Exercise instructions.
The records sit below. Return every line in them that holds the word "task".

Information.
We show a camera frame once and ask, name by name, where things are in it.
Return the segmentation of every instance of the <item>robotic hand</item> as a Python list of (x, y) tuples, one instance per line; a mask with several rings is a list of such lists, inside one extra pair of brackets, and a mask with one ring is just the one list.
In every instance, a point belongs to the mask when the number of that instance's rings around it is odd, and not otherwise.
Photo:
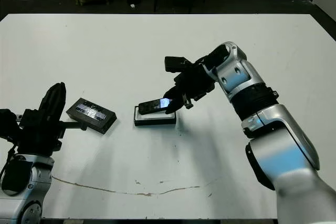
[(245, 151), (258, 181), (276, 191), (280, 223), (336, 223), (336, 192), (318, 176), (314, 146), (237, 45), (225, 42), (195, 63), (166, 57), (165, 68), (181, 72), (164, 95), (172, 99), (166, 113), (190, 109), (219, 83), (252, 138)]
[(50, 156), (61, 148), (58, 139), (65, 129), (86, 129), (80, 123), (59, 120), (65, 98), (61, 82), (48, 90), (38, 110), (27, 109), (19, 116), (0, 110), (0, 137), (14, 144), (0, 173), (0, 224), (39, 223), (51, 185), (54, 160)]

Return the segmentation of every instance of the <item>table surface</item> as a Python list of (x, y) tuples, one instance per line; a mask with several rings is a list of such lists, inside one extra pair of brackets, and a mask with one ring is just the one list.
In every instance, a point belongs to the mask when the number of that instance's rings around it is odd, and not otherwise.
[[(255, 178), (248, 139), (219, 86), (179, 110), (176, 126), (133, 123), (135, 105), (173, 85), (165, 56), (195, 61), (225, 41), (278, 91), (320, 155), (320, 176), (336, 188), (336, 43), (310, 15), (14, 14), (0, 23), (1, 108), (38, 108), (63, 81), (65, 111), (83, 97), (118, 117), (105, 135), (65, 132), (43, 216), (276, 217), (275, 194)], [(0, 164), (10, 147), (0, 142)]]

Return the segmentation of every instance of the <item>phone screen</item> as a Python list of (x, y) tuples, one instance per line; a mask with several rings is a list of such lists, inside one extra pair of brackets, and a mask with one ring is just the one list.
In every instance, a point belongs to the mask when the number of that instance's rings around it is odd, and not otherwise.
[(157, 99), (150, 102), (139, 103), (139, 113), (146, 115), (154, 112), (165, 110), (168, 107), (171, 100), (168, 98)]

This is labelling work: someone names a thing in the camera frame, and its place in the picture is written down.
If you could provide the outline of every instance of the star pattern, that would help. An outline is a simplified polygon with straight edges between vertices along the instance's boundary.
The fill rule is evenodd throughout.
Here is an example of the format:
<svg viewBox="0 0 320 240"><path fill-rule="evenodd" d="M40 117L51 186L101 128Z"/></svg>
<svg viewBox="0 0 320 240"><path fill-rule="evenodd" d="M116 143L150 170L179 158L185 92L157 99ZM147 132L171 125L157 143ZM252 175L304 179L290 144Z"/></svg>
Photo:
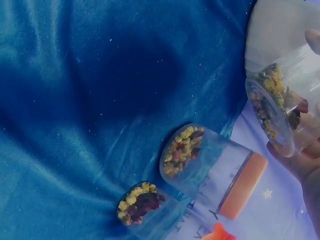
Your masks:
<svg viewBox="0 0 320 240"><path fill-rule="evenodd" d="M270 199L272 197L271 194L272 194L272 190L269 190L267 188L266 191L263 193L264 199Z"/></svg>

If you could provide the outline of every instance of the dried flower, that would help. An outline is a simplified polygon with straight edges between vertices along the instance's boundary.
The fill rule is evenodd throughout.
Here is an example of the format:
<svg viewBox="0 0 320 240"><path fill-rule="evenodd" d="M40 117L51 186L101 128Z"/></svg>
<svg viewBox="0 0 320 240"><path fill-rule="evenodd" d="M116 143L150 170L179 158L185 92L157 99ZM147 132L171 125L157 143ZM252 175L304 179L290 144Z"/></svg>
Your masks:
<svg viewBox="0 0 320 240"><path fill-rule="evenodd" d="M174 138L164 157L164 173L173 177L183 171L187 162L198 158L204 128L188 126Z"/></svg>
<svg viewBox="0 0 320 240"><path fill-rule="evenodd" d="M136 203L137 198L131 193L129 196L126 197L125 200L129 205L133 205Z"/></svg>
<svg viewBox="0 0 320 240"><path fill-rule="evenodd" d="M143 216L160 208L160 202L165 200L165 196L157 193L156 185L143 182L126 194L125 201L120 201L117 217L127 226L142 224Z"/></svg>
<svg viewBox="0 0 320 240"><path fill-rule="evenodd" d="M140 194L142 194L144 191L142 190L141 187L136 187L134 190L131 192L135 197L138 197Z"/></svg>
<svg viewBox="0 0 320 240"><path fill-rule="evenodd" d="M300 97L297 93L285 87L283 84L282 71L277 63L270 64L259 73L252 77L264 87L268 94L273 98L279 110L287 117L291 129L297 129L300 124L300 113L308 112L308 101ZM266 134L272 139L277 138L277 132L273 124L278 124L269 113L268 100L260 92L251 92L249 99L257 117L261 120L261 126Z"/></svg>
<svg viewBox="0 0 320 240"><path fill-rule="evenodd" d="M119 211L118 212L118 218L123 219L125 216L127 216L127 213L125 211Z"/></svg>
<svg viewBox="0 0 320 240"><path fill-rule="evenodd" d="M121 201L121 202L119 203L119 209L120 209L121 211L127 210L128 206L129 206L129 205L128 205L125 201Z"/></svg>

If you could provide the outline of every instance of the orange object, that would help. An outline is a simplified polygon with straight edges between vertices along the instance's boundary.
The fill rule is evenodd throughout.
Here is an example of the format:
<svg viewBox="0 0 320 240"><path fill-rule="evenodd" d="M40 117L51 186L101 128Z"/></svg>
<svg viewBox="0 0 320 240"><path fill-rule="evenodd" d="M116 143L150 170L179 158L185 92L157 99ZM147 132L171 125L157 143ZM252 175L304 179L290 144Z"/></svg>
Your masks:
<svg viewBox="0 0 320 240"><path fill-rule="evenodd" d="M213 232L205 235L201 240L237 240L235 236L228 233L221 223L214 226Z"/></svg>

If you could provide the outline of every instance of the plastic container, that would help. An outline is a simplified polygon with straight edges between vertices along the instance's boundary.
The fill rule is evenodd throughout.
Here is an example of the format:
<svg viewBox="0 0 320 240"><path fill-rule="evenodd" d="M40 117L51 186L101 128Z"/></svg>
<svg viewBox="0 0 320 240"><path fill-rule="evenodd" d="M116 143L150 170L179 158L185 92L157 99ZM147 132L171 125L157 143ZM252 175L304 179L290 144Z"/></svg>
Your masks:
<svg viewBox="0 0 320 240"><path fill-rule="evenodd" d="M142 240L162 240L185 213L177 200L149 182L132 186L116 208L116 217Z"/></svg>
<svg viewBox="0 0 320 240"><path fill-rule="evenodd" d="M245 88L262 129L283 156L320 137L320 56L309 45L250 74Z"/></svg>
<svg viewBox="0 0 320 240"><path fill-rule="evenodd" d="M267 164L260 154L192 123L171 137L159 167L162 178L183 194L235 219Z"/></svg>

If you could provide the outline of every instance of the blue cloth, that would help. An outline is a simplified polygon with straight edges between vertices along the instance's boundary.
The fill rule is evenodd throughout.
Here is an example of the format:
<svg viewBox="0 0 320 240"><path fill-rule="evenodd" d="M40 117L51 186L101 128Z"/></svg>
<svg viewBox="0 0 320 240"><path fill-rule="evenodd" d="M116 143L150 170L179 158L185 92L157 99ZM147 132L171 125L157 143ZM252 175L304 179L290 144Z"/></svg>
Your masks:
<svg viewBox="0 0 320 240"><path fill-rule="evenodd" d="M178 197L159 154L188 122L230 135L252 1L0 1L0 239L125 239L130 186Z"/></svg>

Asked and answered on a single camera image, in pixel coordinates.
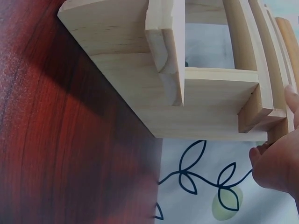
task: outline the white fabric
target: white fabric
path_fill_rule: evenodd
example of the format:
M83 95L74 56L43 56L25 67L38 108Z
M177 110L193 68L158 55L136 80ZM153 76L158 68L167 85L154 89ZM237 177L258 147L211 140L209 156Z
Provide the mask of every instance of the white fabric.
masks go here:
M193 142L195 141L163 140L160 180L178 170L183 152ZM182 167L191 165L198 158L202 145L199 143L186 153ZM223 168L236 162L236 171L228 184L235 183L250 171L248 152L256 145L255 142L208 141L201 160L191 171L216 183ZM231 169L223 174L223 179L231 174L230 171ZM231 219L218 221L212 214L212 203L217 188L198 178L192 179L198 191L197 195L189 194L180 187L178 174L159 186L158 203L164 221L156 220L156 224L299 224L294 200L288 194L259 187L251 174L239 185L243 192L240 210ZM187 178L183 178L182 183L192 189Z

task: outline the dark red wood surface
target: dark red wood surface
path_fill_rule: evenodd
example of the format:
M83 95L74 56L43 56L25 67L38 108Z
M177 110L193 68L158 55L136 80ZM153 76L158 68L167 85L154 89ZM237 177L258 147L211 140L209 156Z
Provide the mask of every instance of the dark red wood surface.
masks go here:
M153 224L161 140L56 17L0 0L0 224Z

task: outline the wooden slat
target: wooden slat
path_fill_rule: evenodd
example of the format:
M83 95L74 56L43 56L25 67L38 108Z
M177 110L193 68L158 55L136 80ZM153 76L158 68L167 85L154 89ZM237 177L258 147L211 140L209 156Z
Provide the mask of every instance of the wooden slat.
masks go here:
M285 42L286 49L292 64L297 89L299 89L299 46L297 38L295 36L292 25L288 20L277 17L276 22Z
M186 23L227 25L222 0L185 0Z
M257 71L186 68L184 106L167 106L150 48L142 47L144 41L148 45L144 34L148 5L143 8L141 2L97 1L62 10L59 17L156 137L266 140L266 132L238 133L237 114L258 85ZM93 35L101 32L102 36ZM110 41L109 32L119 35Z
M149 0L145 35L168 104L182 106L185 88L185 3Z
M247 133L273 109L267 61L254 17L247 1L224 0L236 69L258 72L260 85L239 112L239 132Z
M267 58L274 107L285 110L287 116L287 119L284 119L279 125L269 130L268 139L271 142L275 142L280 137L294 130L292 123L293 114L287 108L284 97L284 88L291 84L290 74L288 73L289 68L282 47L283 40L280 40L278 36L279 30L275 27L275 20L271 18L271 15L259 0L249 0L249 4L254 14Z

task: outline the fingernail
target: fingernail
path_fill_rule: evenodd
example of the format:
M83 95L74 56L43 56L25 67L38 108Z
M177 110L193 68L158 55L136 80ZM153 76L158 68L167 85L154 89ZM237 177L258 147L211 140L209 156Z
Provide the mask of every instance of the fingernail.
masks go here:
M286 88L290 92L294 92L294 93L296 92L295 89L294 89L294 87L292 85L288 85Z

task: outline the leaf pattern
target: leaf pattern
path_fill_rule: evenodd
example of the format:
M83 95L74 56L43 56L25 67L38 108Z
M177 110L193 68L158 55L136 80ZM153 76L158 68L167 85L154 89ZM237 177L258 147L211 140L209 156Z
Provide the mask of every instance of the leaf pattern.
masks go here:
M190 166L186 167L186 168L182 168L182 163L183 163L183 160L184 158L186 157L187 153L189 152L189 150L191 148L193 148L194 146L200 144L200 143L203 143L203 146L202 146L202 149L199 150L199 155L197 157L197 159L195 160L195 162L193 162ZM199 174L196 174L194 172L191 172L189 171L189 169L191 169L192 167L194 167L199 161L200 159L202 158L204 152L205 152L205 149L206 149L206 140L198 140L194 143L192 143L182 154L181 158L180 158L180 161L179 161L179 166L178 166L178 171L174 171L174 172L171 172L169 175L167 175L164 179L162 179L160 182L159 182L159 185L164 183L165 181L167 181L170 177L174 176L174 175L177 175L179 174L178 176L178 183L180 185L180 187L186 191L187 193L189 194L193 194L193 195L197 195L198 194L198 191L197 191L197 188L196 188L196 185L194 183L194 180L191 178L192 177L195 177L195 178L198 178L202 181L204 181L205 183L209 184L210 186L212 187L216 187L218 188L218 193L217 193L217 196L218 196L218 200L220 202L220 205L225 208L226 210L228 211L239 211L240 209L240 203L239 203L239 198L238 198L238 195L235 193L235 191L232 189L233 187L237 186L238 184L240 184L241 182L243 182L245 180L245 178L252 172L249 171L241 180L239 180L238 182L235 182L233 184L230 184L230 185L227 185L225 186L225 184L233 177L233 175L235 174L235 170L236 170L236 162L232 162L230 164L228 164L218 175L218 178L217 178L217 183L213 183L207 179L205 179L204 177L200 176ZM231 173L230 175L228 176L228 178L226 178L224 181L221 181L221 178L223 176L223 174L226 172L226 171L230 171L231 170ZM186 187L186 185L183 184L182 182L182 177L185 176L191 183L192 185L192 188L193 189L189 189ZM223 201L221 195L223 196L224 192L226 193L226 196L227 196L227 193L229 193L229 202L231 202L231 199L235 202L233 206L231 206L231 204L225 204L227 203L226 201ZM163 213L162 213L162 210L159 206L159 204L157 203L157 208L158 208L158 211L160 213L160 216L155 216L156 219L160 219L160 220L164 220L164 217L163 217Z
M223 192L223 191L230 192L232 194L232 197L235 198L235 206L233 208L230 208L223 203L223 200L221 198L221 192ZM220 189L219 188L218 189L218 199L219 199L221 206L229 211L238 211L240 209L238 195L232 189Z
M189 181L191 182L191 184L193 186L193 190L189 190L188 188L186 188L183 185L183 183L182 183L182 175L184 175L185 177L187 177L189 179ZM193 194L193 195L197 195L196 185L195 185L193 179L188 174L180 174L179 177L178 177L178 183L181 186L181 188L184 189L185 191L187 191L188 193Z
M220 179L221 176L224 174L225 171L227 171L228 169L232 168L232 172L229 175L229 177L222 183L220 183ZM223 186L224 184L226 184L234 175L235 173L235 168L236 168L236 162L232 162L231 164L227 165L218 175L218 179L217 179L217 184Z
M199 143L201 143L201 142L203 142L204 144L203 144L203 147L202 147L202 149L201 149L201 151L200 151L200 154L199 154L198 158L196 159L196 161L195 161L194 163L192 163L190 166L188 166L187 168L182 169L182 162L183 162L183 160L184 160L186 154L189 152L189 150L190 150L191 148L193 148L194 146L196 146L197 144L199 144ZM192 144L191 144L191 145L184 151L184 153L182 154L182 157L181 157L181 159L180 159L180 161L179 161L178 169L181 171L181 170L189 170L189 169L191 169L192 167L194 167L194 166L198 163L198 161L201 159L202 155L203 155L204 152L205 152L205 149L206 149L206 141L198 140L198 141L192 143Z

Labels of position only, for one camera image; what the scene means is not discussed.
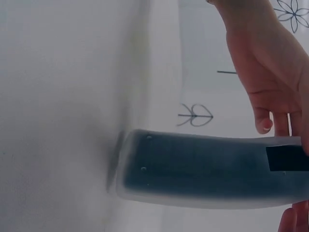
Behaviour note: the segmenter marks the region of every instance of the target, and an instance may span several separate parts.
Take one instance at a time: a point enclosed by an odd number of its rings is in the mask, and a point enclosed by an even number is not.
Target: white surface
[[[1,232],[160,231],[106,175],[122,130],[175,129],[176,3],[0,0]]]

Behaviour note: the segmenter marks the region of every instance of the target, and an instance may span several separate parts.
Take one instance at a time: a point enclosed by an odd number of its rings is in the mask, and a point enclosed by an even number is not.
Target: flower pattern
[[[280,9],[274,8],[274,10],[281,13],[278,20],[281,22],[290,21],[293,33],[297,32],[299,25],[309,28],[309,23],[304,17],[309,14],[309,9],[299,8],[298,0],[291,0],[290,5],[282,0],[277,0],[277,2]]]

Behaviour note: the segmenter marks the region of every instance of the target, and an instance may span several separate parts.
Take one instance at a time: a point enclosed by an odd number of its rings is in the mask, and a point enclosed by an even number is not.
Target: wrist
[[[251,29],[277,22],[268,0],[206,0],[219,11],[226,29]]]

Response to this exercise.
task: outline the white fabric
task: outline the dark red wood surface
task: outline the wooden slat
task: outline the fingernail
task: outline the leaf pattern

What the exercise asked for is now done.